- Exercise directions
Your copy should hold every record verbatim and none of the pictures.
----
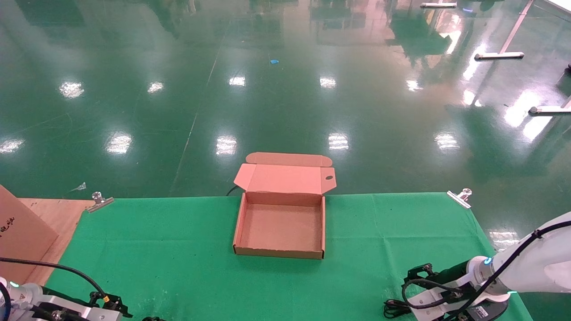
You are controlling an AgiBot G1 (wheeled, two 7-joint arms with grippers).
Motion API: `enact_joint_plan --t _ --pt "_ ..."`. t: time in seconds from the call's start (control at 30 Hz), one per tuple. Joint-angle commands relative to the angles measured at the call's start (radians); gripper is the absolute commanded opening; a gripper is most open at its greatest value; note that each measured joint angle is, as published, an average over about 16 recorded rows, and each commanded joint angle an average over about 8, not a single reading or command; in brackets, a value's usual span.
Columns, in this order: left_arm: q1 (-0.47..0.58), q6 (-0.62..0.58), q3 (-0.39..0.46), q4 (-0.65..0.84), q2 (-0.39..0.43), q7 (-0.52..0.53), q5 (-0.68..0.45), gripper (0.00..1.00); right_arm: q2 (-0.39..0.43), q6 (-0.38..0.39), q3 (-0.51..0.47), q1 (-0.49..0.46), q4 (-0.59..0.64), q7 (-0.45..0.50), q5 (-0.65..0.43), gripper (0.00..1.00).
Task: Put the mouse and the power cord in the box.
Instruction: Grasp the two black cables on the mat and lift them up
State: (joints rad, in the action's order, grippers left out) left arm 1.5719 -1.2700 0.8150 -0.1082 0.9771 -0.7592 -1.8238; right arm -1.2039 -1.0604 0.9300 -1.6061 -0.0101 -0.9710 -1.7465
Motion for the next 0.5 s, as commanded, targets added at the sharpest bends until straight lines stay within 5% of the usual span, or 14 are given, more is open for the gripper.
enact_joint_plan --t 0.03,0.5 --pt "0.001 0.005 0.002 0.005 0.000 0.001 -0.003 0.00 -0.002 0.013 -0.001 0.002 0.001 0.000 0.001 0.00" --pt "-0.018 0.036 0.009 0.036 0.017 -0.025 -0.014 0.00 0.013 -0.035 -0.005 -0.004 0.010 -0.007 0.007 0.00"
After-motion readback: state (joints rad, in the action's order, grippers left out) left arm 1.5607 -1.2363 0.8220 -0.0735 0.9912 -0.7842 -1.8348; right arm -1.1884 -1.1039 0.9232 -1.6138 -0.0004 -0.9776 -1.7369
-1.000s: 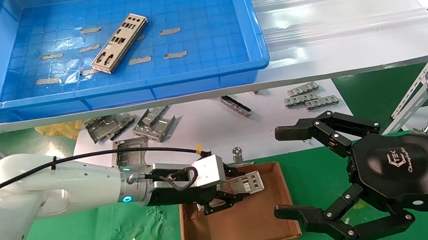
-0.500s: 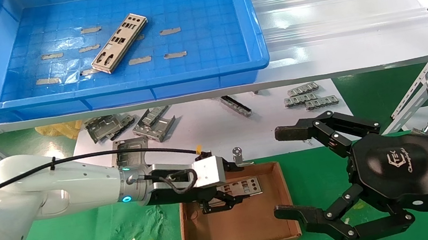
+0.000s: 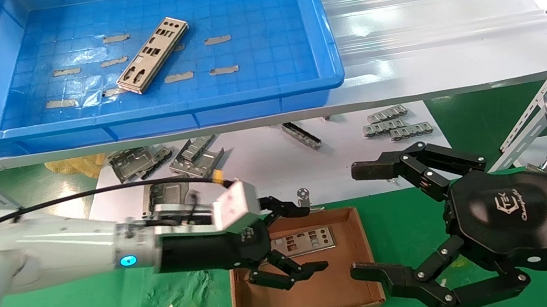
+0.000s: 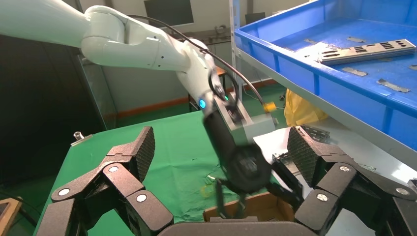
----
- Solution below
You are controlling an AgiBot G1 (wheeled, two 7-joint arms with grippers).
Motion API: `enact_joint_plan --t _ --pt "_ ..."`. t: time in seconds from the call's start (control at 30 Hz), one per tuple. Joint-angle commands relative to the angles measured at the call's start (radians); gripper is the absolute commanded opening; a gripper is most open at its greatest value; note that each measured joint angle is, as published, an average over about 16 recorded rows, and each commanded joint angle an average over about 8, not a single reading or command; in brackets, a value's usual span.
Columns, in this order: left_arm: q1 (-0.47..0.58), q6 (-0.62..0.58), q3 (-0.39..0.46), q4 (-0.65..0.84), q2 (-0.39..0.43), q7 (-0.52..0.53), q5 (-0.68..0.45), gripper (0.00..1.00); right_arm: q2 (-0.39..0.43), q6 (-0.38..0.39), q3 (-0.51..0.47), q1 (-0.49..0.46), q4 (-0.59..0.64), q7 (-0.45..0.50), q5 (-0.65..0.43), gripper (0.00..1.00).
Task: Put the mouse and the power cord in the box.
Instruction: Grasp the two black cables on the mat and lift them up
State: (joints rad, in the action's order, grippers left out) left arm 1.5719 -1.2700 0.8150 -0.1082 0.9771 -0.7592 -1.8238; right arm -1.2039 -1.0604 0.9300 -1.6061 -0.0101 -0.9710 -1.7465
Motion for the next 0.5 s, as commanded, targets added at the sharpest bends until straight lines stay within 5% of the usual span, or 14 are given, more is open for the gripper.
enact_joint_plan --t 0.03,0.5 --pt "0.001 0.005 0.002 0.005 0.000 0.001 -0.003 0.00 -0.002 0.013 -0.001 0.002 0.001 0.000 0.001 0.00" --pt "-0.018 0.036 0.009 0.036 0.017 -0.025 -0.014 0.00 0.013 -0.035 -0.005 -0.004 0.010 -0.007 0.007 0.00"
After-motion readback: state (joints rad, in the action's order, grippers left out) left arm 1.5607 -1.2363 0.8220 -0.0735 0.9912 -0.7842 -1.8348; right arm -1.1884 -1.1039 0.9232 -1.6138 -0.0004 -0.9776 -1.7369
-1.000s: 
-0.500s: 
+0.000s: 
+0.000s: 

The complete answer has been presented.